BEGIN

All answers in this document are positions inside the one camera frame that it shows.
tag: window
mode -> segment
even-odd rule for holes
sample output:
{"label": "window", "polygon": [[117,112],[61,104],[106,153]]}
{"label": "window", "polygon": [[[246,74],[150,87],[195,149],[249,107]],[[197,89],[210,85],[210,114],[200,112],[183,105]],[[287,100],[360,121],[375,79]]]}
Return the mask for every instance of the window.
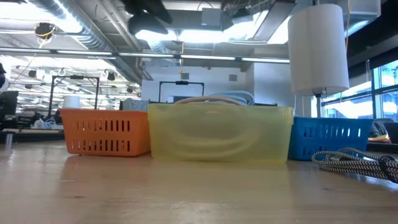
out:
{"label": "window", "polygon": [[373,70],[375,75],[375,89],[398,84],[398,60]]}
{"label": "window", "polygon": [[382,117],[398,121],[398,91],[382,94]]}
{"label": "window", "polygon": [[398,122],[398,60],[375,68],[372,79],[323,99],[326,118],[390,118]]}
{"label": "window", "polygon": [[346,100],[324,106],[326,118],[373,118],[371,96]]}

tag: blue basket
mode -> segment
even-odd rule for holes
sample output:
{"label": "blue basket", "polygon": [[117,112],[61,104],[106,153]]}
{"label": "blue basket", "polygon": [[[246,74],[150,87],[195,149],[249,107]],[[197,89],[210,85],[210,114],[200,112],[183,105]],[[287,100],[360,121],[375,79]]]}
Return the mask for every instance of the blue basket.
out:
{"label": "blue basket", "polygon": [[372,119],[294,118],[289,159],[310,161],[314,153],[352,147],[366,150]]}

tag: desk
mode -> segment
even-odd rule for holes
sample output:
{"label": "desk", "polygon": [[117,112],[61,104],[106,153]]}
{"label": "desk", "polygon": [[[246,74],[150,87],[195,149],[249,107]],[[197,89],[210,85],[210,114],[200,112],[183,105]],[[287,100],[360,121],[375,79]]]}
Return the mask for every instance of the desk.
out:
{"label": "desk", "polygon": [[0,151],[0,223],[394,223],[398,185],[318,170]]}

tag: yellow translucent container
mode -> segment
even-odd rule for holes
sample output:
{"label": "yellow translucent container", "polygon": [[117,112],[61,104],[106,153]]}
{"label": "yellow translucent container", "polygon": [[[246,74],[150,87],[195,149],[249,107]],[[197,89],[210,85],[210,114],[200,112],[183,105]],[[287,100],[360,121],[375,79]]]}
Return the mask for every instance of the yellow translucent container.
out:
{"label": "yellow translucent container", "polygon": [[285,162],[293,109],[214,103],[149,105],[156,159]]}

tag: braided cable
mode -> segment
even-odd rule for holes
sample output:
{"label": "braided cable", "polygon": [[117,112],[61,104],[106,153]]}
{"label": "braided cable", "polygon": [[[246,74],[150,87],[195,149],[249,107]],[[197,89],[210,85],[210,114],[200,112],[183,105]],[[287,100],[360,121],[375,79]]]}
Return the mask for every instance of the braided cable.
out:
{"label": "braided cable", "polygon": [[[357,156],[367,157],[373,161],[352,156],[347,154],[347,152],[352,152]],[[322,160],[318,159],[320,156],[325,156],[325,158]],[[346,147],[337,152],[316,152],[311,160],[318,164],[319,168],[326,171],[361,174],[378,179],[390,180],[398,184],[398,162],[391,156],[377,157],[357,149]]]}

END

● WHAT THIS TASK INVOLVES
A copy of each line in the data above that holds the string "mask" is needed.

● RESPONSE FOR THIS EXERCISE
Return the mask for every instance of the window.
Return the mask for every instance of the blue basket.
Return the mask for every instance of the desk.
Return the mask for every instance of the yellow translucent container.
Return the mask for every instance of the braided cable.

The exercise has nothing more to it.